Así describe san Agustín, que fue discípulo de una secta anticristiana, la persistente oración de su madre por su conversión y que llegó en el año 386. 

Lagrimas y oración intensa estuvieron detrás del milagro. Santa Mónica importunó varias veces a un obispo de la época, que, ya cansado, le espetó: “Anda, vete y que vivas muchos años. Es imposible que se pierda el hijo de esas lágrimas”. 

Todavía hoy la confianza en Dios de santa Mónica (331-387), la madre de Agustín, apasiona a teólogos, eruditos y papas. 

San Agustín y su madre en Ostia, antes de que ella muriera cumplidos 56 años, dialogan apasionadamente sobre la belleza del cielo y sobre la fuerza de la fe ante las peores circunstancias y catástrofes:

Hijo, por lo que a mí se refiere, nada me deleita ya en esta vida. No sé qué hago en ella, ni por qué estoy aquí, muerta a toda esperanza de esta vida. Sólo había una cosa por la que deseaba vivir un poco más, y era verte cristiano católico antes de morir. Con creces me ha concedido esto mi Dios, puesto que te veo siervo suyo, despreciada la felicidad terrena. ¿Qué hago, pues, aquí?

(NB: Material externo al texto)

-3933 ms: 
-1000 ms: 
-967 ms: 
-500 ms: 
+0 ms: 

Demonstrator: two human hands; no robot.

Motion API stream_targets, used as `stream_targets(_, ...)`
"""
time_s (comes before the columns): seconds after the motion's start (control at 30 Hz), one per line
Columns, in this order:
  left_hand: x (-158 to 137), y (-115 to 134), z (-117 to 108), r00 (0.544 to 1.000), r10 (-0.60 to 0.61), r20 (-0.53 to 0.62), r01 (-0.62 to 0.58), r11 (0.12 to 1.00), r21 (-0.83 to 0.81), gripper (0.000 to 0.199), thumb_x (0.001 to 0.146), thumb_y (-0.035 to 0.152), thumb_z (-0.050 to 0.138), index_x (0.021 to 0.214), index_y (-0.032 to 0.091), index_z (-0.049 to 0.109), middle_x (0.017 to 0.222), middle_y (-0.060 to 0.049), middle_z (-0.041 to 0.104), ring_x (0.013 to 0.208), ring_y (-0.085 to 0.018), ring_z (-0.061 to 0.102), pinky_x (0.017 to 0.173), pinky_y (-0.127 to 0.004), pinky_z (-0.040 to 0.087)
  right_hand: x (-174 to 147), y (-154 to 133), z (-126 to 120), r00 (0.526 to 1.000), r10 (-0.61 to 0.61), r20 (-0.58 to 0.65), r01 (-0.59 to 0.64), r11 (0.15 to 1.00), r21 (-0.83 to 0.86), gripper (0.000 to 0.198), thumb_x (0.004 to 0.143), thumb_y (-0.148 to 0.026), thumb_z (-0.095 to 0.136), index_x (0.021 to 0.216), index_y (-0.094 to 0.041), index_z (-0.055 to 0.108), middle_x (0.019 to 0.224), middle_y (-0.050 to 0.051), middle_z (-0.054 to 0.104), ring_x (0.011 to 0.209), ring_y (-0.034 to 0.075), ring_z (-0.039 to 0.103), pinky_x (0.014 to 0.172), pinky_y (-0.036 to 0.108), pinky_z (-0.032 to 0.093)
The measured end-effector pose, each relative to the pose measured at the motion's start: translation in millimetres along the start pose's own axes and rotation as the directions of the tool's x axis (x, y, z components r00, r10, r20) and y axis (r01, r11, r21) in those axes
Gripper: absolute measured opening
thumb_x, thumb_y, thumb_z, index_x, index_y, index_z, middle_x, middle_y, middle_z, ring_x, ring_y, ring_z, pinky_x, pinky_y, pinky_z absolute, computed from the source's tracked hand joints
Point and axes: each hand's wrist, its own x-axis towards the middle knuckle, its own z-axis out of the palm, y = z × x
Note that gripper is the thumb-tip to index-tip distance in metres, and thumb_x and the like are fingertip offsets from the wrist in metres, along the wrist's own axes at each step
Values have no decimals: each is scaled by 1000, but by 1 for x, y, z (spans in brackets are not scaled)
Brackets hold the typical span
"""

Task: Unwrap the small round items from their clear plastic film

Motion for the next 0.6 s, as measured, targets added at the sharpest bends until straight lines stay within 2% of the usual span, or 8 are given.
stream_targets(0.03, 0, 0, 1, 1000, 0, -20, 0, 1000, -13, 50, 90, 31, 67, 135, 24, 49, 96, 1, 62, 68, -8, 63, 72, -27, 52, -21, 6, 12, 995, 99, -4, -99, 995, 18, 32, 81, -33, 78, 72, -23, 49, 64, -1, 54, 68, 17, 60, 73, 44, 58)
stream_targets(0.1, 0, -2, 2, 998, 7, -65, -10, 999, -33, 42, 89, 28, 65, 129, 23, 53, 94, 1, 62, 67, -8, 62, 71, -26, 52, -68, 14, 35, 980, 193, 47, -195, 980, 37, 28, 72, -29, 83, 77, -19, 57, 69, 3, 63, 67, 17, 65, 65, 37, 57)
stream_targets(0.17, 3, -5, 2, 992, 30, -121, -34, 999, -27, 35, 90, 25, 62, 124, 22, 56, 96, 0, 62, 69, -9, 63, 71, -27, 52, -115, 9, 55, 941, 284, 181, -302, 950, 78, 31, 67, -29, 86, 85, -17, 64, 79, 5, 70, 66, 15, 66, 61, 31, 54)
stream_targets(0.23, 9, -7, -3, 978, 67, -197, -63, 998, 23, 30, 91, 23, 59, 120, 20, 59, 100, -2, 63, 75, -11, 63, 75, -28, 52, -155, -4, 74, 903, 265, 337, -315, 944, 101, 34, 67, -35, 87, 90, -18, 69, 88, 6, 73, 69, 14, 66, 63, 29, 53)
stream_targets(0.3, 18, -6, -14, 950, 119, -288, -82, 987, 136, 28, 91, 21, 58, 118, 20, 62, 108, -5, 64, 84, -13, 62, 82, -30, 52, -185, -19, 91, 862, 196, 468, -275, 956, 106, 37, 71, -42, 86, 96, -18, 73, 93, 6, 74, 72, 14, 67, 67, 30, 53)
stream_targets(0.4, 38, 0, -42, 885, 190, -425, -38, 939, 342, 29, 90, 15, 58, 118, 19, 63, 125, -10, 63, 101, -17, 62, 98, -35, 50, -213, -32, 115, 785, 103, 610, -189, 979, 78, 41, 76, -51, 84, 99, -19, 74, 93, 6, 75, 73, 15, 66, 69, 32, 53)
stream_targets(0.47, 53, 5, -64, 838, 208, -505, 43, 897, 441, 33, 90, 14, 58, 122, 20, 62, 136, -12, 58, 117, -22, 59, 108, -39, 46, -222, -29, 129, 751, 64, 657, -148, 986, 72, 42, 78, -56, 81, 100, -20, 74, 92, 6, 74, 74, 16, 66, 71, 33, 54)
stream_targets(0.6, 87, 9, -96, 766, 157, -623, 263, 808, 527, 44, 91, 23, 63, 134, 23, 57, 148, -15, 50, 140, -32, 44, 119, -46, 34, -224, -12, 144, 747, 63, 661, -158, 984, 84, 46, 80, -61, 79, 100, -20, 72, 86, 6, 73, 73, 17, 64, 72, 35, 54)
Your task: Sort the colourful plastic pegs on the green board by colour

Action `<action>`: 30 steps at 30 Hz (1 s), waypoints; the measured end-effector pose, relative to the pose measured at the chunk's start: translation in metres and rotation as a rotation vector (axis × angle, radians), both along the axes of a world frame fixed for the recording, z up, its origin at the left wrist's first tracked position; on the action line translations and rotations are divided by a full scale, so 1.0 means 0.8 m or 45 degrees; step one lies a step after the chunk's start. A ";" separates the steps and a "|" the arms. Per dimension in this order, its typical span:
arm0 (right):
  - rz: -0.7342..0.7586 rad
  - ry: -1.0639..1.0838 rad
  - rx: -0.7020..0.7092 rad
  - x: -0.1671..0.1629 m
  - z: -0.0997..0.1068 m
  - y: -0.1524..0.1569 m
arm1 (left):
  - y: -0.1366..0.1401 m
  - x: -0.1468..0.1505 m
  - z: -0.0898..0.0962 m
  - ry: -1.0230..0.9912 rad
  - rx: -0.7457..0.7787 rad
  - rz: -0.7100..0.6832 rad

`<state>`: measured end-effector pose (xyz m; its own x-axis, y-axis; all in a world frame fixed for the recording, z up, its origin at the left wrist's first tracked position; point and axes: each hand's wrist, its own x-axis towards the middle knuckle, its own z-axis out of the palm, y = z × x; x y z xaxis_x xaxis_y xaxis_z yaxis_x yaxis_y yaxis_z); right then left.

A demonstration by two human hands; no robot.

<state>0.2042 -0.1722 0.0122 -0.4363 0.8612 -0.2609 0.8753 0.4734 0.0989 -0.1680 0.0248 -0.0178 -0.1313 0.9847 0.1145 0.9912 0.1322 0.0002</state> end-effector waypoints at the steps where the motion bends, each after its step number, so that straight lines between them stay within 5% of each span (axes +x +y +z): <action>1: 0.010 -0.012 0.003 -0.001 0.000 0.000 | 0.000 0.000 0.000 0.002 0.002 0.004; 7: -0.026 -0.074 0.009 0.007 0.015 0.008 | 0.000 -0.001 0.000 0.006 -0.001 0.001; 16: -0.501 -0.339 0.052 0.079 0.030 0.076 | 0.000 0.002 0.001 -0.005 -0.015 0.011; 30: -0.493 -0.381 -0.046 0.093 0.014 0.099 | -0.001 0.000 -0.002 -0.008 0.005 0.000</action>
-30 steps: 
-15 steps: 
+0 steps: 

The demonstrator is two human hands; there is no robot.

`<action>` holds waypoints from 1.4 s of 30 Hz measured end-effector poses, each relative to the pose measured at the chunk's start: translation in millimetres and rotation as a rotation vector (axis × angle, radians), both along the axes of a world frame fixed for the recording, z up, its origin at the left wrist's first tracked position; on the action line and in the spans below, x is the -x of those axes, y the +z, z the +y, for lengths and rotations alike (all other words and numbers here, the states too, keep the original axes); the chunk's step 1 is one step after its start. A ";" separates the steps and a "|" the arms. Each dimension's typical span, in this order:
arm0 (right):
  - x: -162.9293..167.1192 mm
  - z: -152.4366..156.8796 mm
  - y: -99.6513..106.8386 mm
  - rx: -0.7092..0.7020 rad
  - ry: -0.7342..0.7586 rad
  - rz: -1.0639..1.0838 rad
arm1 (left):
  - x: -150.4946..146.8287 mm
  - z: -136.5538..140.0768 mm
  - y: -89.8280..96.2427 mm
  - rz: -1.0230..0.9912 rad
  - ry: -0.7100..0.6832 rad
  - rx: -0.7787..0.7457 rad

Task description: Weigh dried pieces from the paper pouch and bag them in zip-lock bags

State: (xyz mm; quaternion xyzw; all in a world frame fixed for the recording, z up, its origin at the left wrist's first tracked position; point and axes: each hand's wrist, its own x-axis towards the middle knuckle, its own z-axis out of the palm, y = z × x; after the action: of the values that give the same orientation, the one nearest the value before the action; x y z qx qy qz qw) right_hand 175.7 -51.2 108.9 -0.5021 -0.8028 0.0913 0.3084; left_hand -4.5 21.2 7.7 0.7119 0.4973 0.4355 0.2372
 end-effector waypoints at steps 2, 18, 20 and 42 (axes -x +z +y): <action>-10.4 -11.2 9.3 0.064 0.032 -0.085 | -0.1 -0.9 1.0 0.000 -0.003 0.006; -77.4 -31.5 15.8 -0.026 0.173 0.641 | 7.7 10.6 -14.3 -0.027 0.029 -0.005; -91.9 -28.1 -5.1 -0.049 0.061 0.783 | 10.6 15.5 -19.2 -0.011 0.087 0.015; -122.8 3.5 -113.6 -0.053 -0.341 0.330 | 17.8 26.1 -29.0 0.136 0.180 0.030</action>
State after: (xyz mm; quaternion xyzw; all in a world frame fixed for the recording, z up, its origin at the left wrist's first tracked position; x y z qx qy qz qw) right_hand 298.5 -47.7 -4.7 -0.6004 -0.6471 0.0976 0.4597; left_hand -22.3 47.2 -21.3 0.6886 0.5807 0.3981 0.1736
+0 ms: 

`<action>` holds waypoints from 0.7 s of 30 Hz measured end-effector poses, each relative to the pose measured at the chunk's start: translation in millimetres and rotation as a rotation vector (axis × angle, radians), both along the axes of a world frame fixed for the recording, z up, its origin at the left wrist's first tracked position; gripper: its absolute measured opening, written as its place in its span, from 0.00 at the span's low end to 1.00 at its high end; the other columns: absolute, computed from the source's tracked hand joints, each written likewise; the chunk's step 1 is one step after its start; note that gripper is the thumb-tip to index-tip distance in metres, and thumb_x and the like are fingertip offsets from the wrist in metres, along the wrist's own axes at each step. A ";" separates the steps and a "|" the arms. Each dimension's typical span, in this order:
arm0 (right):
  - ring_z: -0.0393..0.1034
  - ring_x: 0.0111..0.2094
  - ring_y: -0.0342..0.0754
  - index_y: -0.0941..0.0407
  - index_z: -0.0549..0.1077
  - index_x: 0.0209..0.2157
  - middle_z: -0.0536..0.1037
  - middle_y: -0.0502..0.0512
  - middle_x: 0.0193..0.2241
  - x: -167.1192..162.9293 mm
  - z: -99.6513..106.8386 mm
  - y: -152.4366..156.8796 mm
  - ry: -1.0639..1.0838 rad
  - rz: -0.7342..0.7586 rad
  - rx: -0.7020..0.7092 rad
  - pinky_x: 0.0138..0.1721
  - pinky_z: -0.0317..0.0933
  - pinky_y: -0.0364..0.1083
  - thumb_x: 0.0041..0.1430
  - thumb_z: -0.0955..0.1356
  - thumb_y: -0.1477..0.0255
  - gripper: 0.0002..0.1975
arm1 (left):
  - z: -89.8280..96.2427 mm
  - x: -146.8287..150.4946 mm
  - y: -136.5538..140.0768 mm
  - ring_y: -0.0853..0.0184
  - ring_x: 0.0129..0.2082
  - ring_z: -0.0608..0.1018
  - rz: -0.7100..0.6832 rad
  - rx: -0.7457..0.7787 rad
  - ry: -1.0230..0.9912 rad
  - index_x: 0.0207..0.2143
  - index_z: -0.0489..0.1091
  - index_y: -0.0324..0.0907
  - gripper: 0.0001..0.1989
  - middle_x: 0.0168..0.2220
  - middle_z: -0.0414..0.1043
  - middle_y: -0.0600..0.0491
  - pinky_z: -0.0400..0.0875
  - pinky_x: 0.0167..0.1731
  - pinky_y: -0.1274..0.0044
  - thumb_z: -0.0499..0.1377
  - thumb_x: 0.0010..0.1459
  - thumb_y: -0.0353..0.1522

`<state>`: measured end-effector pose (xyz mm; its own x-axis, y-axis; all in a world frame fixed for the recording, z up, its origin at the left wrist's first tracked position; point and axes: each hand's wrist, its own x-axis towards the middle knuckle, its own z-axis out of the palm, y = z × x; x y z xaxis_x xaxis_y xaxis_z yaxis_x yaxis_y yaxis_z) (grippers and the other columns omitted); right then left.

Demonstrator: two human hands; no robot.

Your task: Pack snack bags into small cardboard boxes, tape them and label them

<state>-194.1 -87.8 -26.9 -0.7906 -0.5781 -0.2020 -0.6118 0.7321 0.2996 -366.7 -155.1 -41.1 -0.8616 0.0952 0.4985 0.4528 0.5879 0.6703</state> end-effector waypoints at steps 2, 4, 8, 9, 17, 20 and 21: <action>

La esperanza de la resurrección. La lección que varios doctos tardan en reconocer. La quimera que nadie en siglos resolvió, Dios mismo la resuelve y la imprime en el corazón de santa Mónica: el amor fiel vence a la muerte.

Se trata de un oxímoron para los eruditos que fanfarronean con escritos sobre el instante eterno , analizado y disputado por racionalistas y ateos que buscan encasillar la inmensidad en baldes que llenan de conceptos e ideas finitas. 

La Iglesia siempre estará en deuda con Mónica de Tagaste, quien no pasó del grado primario, pero que donó su corazón a Dios y fue éste la ‘universidad’ de san Agustín, catequista, auténtica, maestra de la vida familiar.  

“Madre, has conquistado el mismísimo castillo de la filosofía”. San Agustín describe a su madre como una filósofa por su “amor a la sabiduría” de Dios. 

Madre “en su amor has progresado tanto que ya no te conmueven las desgracias ni tienes miedo a la muerte”, decía el santo, a lo mejor esta es la otra clave de la oración privada del Papa ante la tumba santa Mónica. 

Una visita privada que coincidió con la víspera de la memoria de san Agustín, obispo y doctor de la Iglesia, que, se convirtió a la fe católica después de una adolescencia inquieta y quien fue bautizado en Milán por san Ambrosio.

Francisco rezó ante las reliquias de una madre que evangelizó hasta a su esposo, un patricio romano pagano, que murió cuando su hijo tenía 17 años. Mónica hizo que recibiera el sacramento del bautismo antes de su adiós a la vida terrena.

La santa murió después de nueve días de enfermedad, feliz porque Dios le había demostrado que no abandona a quienes confían en Él. Era el verano del 387.  Ella no pidió sepultura alguna, le tenía sin cuidado donde le enterrarán:

Para Dios no hay distancias. No hay miedo de que el día del fin del mundo no sepa dónde estoy para resucitarme”.

En 1430 las reliquias de santa Mónica fueron trasladadas a la iglesia romana de san Trifón, hoy dedicada a san Agustín. Allí reposan hasta que se cumpla su última esperanza, la resurrección. Y son faro de esperanza en tiempos aparentemente inciertos y turbulentos.